Komentar kedua eksekutif tersebut muncul saat UE mempertimbangkan larangan lima tahun atas penggunaan teknologi pengenalan wajah di ruang publik. Proposal UE, yang bocor ke pers pekan lalu dan dapat berubah saat diumumkan secara resmi, mengatakan larangan sementara terhadap teknologi pengenalan wajah akan memberi pemerintah dan regulator waktu untuk menilai bahaya dari teknologi tersebut.

Di seluruh dunia, penegakan hukum dan perusahaan swasta semakin banyak menggunakan teknologi pengenalan wajah untuk mengidentifikasi seseorang di ruang publik.

Sementara para pendukungnya berpendapat bahwa teknologi tersebut membantu menyelesaikan kasus kejahatan, sedangkan para kritikus mengatakan adopsi yang tidak terkendali telah merusak kebebasan sipil dan mengarah pada peningkatan diskriminasi karena bias algoritmik.

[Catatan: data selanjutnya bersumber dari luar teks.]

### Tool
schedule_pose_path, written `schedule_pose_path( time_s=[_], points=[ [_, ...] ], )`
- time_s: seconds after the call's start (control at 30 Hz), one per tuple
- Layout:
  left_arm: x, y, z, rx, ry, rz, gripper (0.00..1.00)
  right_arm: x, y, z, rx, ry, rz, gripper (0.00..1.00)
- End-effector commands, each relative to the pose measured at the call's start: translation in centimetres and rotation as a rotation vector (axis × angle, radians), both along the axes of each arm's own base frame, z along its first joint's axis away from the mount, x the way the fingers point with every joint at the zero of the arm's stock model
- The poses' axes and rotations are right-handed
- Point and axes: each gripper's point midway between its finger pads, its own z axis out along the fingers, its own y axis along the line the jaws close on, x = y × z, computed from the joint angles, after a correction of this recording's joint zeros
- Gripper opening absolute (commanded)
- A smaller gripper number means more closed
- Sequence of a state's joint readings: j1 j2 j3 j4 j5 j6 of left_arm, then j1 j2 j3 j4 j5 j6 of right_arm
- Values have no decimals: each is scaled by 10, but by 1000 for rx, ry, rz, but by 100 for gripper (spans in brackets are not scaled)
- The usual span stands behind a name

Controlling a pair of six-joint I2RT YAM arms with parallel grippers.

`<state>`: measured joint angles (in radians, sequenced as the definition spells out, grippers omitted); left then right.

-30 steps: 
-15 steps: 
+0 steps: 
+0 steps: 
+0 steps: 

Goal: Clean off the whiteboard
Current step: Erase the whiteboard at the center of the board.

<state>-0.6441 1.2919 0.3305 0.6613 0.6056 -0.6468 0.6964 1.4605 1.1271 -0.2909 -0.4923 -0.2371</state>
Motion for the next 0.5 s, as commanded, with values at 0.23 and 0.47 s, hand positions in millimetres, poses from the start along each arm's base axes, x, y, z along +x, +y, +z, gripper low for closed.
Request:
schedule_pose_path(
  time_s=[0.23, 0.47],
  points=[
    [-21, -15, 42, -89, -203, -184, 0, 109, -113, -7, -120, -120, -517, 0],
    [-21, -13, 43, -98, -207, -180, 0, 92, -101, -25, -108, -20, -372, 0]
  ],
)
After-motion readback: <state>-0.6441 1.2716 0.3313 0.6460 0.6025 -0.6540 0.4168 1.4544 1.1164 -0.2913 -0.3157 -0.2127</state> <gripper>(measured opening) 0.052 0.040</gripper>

Pengenalan wajah adalah teknologi utama yang digunakan oleh pemerintah China dalam menindas minoritas Muslim Uighur. Negara tersebut bahkan menjual teknologi yang sama ke rezim represif lainnya di seluruh dunia.

Di AS, teknologi pengenalan wajah semakin banyak digunakan oleh polisi melalui kontraktor kecil. Sebuah laporan baru-baru ini dari New York Times menjelaskan tentang sistem pengenalan wajah yang dapat mencari 3 miliar foto yang diambil dari situs web seperti Facebook tanpa persetujuan pengguna, dan digunakan oleh lebih dari 600 lembaga penegak hukum setempat.

Komentar Pichai pekan ini sangat penting karena Google sendiri menolak untuk menjual teknologi pengenalan wajah kepada pelanggan karena mengutip ketakutan akan penyalahgunaan dan pengawasan massal. Meski sebelumnya tidak mengajukan larangan.

Dalam tulisannya untuk editorial di The Financial Times pada Senin lalu, Pichai menganjurkan regulasi kecerdasan buatan yang lebih besar.

“Tidak ada pertanyaan dalam pikiran saya bahwa kecerdasan buatan perlu diatur,” tulisnya. “Perusahaan seperti kami tidak bisa begitu saja membangun teknologi baru yang menjanjikan dan membiarkan kekuatan pasar memutuskan bagaimana teknologi itu akan digunakan.”

Polisi China

Sejauh ini, pasar memang mendikte aturan, sedangkan perusahaan teknologi besar mengambil sikap berbeda terkait masalah tersebut. Microsoft menjual teknologi pengenalan wajah tetapi memiliki batasan yang ditentukan sendiri. Misalnya, mereka membiarkan polisi menggunakan teknologi di penjara tetapi tidak di jalan, dan tidak menjual ke layanan imigrasi.

Amazon dengan penuh semangat mengejar kemitraan polisi, terutama melalui bel pintu videonya, yang menurut para kritikus memberikan akses penegakan hukum ke jaringan pengawasan crowdsourced besar-besaran.

Di AS, tampaknya tidak mungkin membuat larangan secara nasional dapat diberlakukan. Beberapa kota di Amerika seperti San Francisco dan Berkley telah secara independen melarang teknologi tersebut, tetapi Gedung Putih menyebut tindakan tersebut sebagai contoh pelanggaran regulasi.

Pemerintah AS telah mengindikasikan ingin mengambil pendekatan lepas tangan terhadap regulasi AI, termasuk pengenalan wajah, atas nama memacu inovasi.